The Burnley players help prepare the snowbound Turf Moor pitch for the Middlesbrough cup replay

Almost 50,000 were there for a Tuesday afternoon replay against Middlesbrough in the 6th round which was won 1-0 and that took us to two full houses in the semi-final and its replay against Liverpool. The first of those was played at Ewood Park, not something you would expect now should we ever get that far in the competition. It ended all square before the replay win at Maine Road took us to Wembley. The winning goal in the final, scored by Charlton's Chris Duffy, was only the third we had conceded in the entire cup run.

This was a new look Burnley, with so many new names in the side who were set to go on and establish the club for great times ahead. From Jimmy Strong in goal, full back Harold Mather joining Woodruff and a half back line of Reg Attwell, Alan Brown and Bray that was begining to be talked about in the same way as Halley, Boyle and Watson had thirty years earlier.

It was a team that conceded so few goals that it became known as the Iron Curtain defence but there were some top forwards too with wingers Jackie Chew and Peter Kippax, centre forwards Jack Billingham and Ray Harrison alongside inside forwards Billy Morris and Potts. Football was back and Burnley were back in the big league.

Although Cliff Britton’s three year plan was two years ahead of schedule, he was going to waste no time in ensuring we established ourselves back in Division One. A season of consolidation would have been fine for most supporters but it was to be far better than that as we challenged at the top of the league all season.

The crowds were flocking into Turf Moor and the 52,869 who watched the game against Blackpool in October 1947 remains the record for a league game at Burnley. We didn’t disappoint the big crowd either and won the game 1-0 with schemer Potts again on the scoresheet.

There had been little change to the promotion team although Harrison and Kippax were playing less and less as we ended the season in 3rd place, seven points behind champions Arsenal and behind Manchester United, who were second, only on goal average.

Burnley supporters turn out in their thousands as the team returns from Wembley in 1947

Life as a Burnley supporter in the post war period was an exciting one but after those two superb seasons there were to be changes. Firstly, inspirational captain Alan Brown left early in the 1948/49 season to join Notts County and shortly afterwards it was manager Cliff Britton who departed after being lured back to Everton.

Just before his departure Britton, who was keen on enhancing youth football, signed two young players from the North East of England. Their names were Tommy Cummings and Jimmy Adamson. Our first post war manager had left a legacy.

The directors turned to Crewe for his replacement and duly appointed their manager Frank Hill, a top player in his time who had played wing half in the all conquering Arsenal side of the 1930s.

Although we never reached the heights of the previous season we were never in any relegation danger and ended the season in 15th place. It had been a season of change and by the end of it, one of those two youngsters Cummings had established himself as the regular centre half.

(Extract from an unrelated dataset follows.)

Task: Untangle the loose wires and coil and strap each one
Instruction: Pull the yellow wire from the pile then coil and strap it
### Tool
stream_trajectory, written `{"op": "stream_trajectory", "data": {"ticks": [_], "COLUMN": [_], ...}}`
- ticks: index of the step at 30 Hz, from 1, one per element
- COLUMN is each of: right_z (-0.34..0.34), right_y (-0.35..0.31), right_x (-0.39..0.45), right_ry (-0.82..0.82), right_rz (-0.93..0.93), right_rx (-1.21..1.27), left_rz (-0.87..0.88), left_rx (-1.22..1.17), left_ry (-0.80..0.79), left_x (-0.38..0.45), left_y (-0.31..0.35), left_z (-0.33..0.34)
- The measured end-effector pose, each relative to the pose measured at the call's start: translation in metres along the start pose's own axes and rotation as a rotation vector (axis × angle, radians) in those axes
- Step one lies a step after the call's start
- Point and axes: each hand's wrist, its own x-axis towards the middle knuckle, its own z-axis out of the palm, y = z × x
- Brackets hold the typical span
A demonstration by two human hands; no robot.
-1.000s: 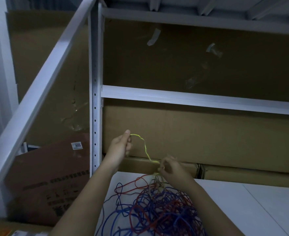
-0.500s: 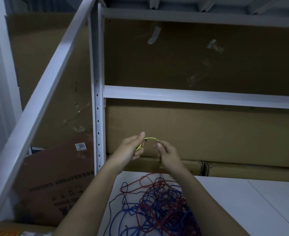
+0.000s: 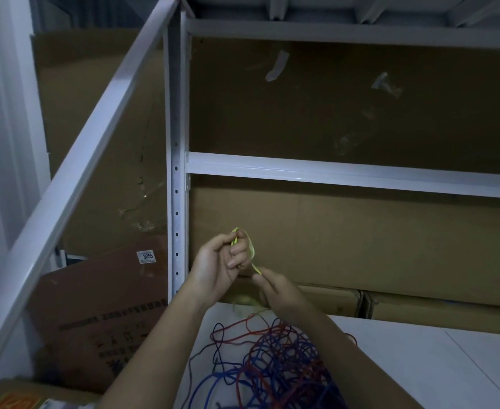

As the decade came to an end Burnley were very much a top division side and the 1949/50 season saw us back in the top half of the league, albeit just about with a tenth place finish. It was still boom time in terms of attendances and new players were being blooded, notably Les Shannon and Roy Stephenson.

Manager Hill was also building for the future and he cast his net far and wide for new talent. Just after the New Year in 1950 reports came through of an outstanding teenager playing his football for Glentoran in the Irish League. The manager himself made the journey to Belfast to watch him. He was so suitably impressed that within no time we had signed him. That young Irishman Jimmy McIlroy was a Burnley player.

The 1940s had been for much of the time a depressing decade with wars being fought in Europe and beyond but it ended for those in Burnley who had an interest in football with real promise for the future.